_PROBLEM DESCRIPTION_
Copy the lines exactly. Begin at the first line of the data and stop after the line with "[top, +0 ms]".

_DATA PROVIDED_
○ ○ ○ ○ ○ ○ ○

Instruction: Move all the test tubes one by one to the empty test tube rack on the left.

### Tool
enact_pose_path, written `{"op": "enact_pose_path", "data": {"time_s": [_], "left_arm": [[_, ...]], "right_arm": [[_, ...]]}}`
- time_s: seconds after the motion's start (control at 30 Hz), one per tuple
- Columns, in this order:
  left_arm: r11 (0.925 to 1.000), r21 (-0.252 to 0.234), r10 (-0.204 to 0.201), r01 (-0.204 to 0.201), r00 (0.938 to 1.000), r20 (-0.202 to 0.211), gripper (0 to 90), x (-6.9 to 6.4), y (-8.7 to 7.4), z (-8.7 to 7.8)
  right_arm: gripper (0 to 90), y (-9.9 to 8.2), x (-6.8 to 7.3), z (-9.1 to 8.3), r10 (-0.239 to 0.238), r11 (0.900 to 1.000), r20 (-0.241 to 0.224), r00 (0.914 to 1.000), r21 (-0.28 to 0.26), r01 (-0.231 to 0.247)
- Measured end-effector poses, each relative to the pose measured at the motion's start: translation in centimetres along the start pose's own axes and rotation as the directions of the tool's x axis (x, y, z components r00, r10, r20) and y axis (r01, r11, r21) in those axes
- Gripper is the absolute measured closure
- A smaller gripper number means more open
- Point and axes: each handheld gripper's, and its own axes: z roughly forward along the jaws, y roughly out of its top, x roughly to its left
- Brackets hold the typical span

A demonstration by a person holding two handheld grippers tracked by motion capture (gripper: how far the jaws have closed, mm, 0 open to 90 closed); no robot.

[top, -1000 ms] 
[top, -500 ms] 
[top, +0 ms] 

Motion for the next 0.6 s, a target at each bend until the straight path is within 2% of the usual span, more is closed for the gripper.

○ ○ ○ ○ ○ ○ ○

_SOLUTION_
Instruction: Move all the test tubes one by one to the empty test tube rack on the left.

### Tool
enact_pose_path, written `{"op": "enact_pose_path", "data": {"time_s": [_], "left_arm": [[_, ...]], "right_arm": [[_, ...]]}}`
- time_s: seconds after the motion's start (control at 30 Hz), one per tuple
- Columns, in this order:
  left_arm: r11 (0.925 to 1.000), r21 (-0.252 to 0.234), r10 (-0.204 to 0.201), r01 (-0.204 to 0.201), r00 (0.938 to 1.000), r20 (-0.202 to 0.211), gripper (0 to 90), x (-6.9 to 6.4), y (-8.7 to 7.4), z (-8.7 to 7.8)
  right_arm: gripper (0 to 90), y (-9.9 to 8.2), x (-6.8 to 7.3), z (-9.1 to 8.3), r10 (-0.239 to 0.238), r11 (0.900 to 1.000), r20 (-0.241 to 0.224), r00 (0.914 to 1.000), r21 (-0.28 to 0.26), r01 (-0.231 to 0.247)
- Measured end-effector poses, each relative to the pose measured at the motion's start: translation in centimetres along the start pose's own axes and rotation as the directions of the tool's x axis (x, y, z components r00, r10, r20) and y axis (r01, r11, r21) in those axes
- Gripper is the absolute measured closure
- A smaller gripper number means more open
- Point and axes: each handheld gripper's, and its own axes: z roughly forward along the jaws, y roughly out of its top, x roughly to its left
- Brackets hold the typical span

A demonstration by a person holding two handheld grippers tracked by motion capture (gripper: how far the jaws have closed, mm, 0 open to 90 closed); no robot.

[top, -1000 ms] 
[top, -500 ms] 
[top, +0 ms] 

The answer has been fully written out.